### REQUIREMENT
For this listing, the lines between the one holding "Please point out the right white wrist" and the one holding "Please point out the white PVC", inclusive, must be set down exactly.

### SOURCE MATERIAL
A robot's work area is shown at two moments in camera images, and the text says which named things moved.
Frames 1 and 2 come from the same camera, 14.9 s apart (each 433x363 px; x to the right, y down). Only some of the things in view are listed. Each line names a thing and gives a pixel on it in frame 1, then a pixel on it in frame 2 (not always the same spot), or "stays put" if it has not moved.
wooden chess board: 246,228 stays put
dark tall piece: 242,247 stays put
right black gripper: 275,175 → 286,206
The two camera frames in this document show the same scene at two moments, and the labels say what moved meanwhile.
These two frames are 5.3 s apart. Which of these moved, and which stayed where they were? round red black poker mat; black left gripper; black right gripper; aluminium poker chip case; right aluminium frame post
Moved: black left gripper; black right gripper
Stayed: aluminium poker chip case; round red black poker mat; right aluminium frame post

---

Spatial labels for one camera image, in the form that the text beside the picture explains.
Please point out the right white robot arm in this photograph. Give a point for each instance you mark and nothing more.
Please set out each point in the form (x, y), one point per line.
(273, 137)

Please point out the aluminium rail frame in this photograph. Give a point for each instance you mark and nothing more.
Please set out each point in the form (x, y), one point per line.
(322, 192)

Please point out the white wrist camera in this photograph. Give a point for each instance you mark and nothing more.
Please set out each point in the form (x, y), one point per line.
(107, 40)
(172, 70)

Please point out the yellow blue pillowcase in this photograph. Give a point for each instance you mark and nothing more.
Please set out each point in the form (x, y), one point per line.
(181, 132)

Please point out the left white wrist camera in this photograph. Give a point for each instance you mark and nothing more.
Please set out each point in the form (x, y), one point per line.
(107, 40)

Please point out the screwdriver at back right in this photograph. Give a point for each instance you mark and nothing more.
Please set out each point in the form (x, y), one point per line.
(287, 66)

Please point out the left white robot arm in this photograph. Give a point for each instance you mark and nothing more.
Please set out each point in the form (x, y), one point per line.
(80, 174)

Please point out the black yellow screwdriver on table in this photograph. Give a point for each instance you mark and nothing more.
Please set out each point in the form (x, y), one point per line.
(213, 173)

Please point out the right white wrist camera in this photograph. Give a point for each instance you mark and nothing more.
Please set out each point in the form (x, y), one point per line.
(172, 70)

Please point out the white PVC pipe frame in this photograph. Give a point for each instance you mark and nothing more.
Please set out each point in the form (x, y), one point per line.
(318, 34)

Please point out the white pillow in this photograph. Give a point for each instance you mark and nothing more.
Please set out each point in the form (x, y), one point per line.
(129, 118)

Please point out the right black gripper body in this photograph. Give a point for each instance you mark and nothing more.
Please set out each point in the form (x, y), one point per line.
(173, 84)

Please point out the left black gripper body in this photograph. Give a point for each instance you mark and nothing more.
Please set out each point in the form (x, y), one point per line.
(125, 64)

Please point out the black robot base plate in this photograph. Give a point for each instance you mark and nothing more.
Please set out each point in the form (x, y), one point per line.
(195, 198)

### YOUR SOLUTION
Please point out the right white wrist camera in this photograph. Give a point for each instance you mark and nothing more.
Please set out each point in the form (x, y), one point per line.
(172, 70)

Please point out the white PVC pipe frame in this photograph. Give a point for each instance you mark and nothing more.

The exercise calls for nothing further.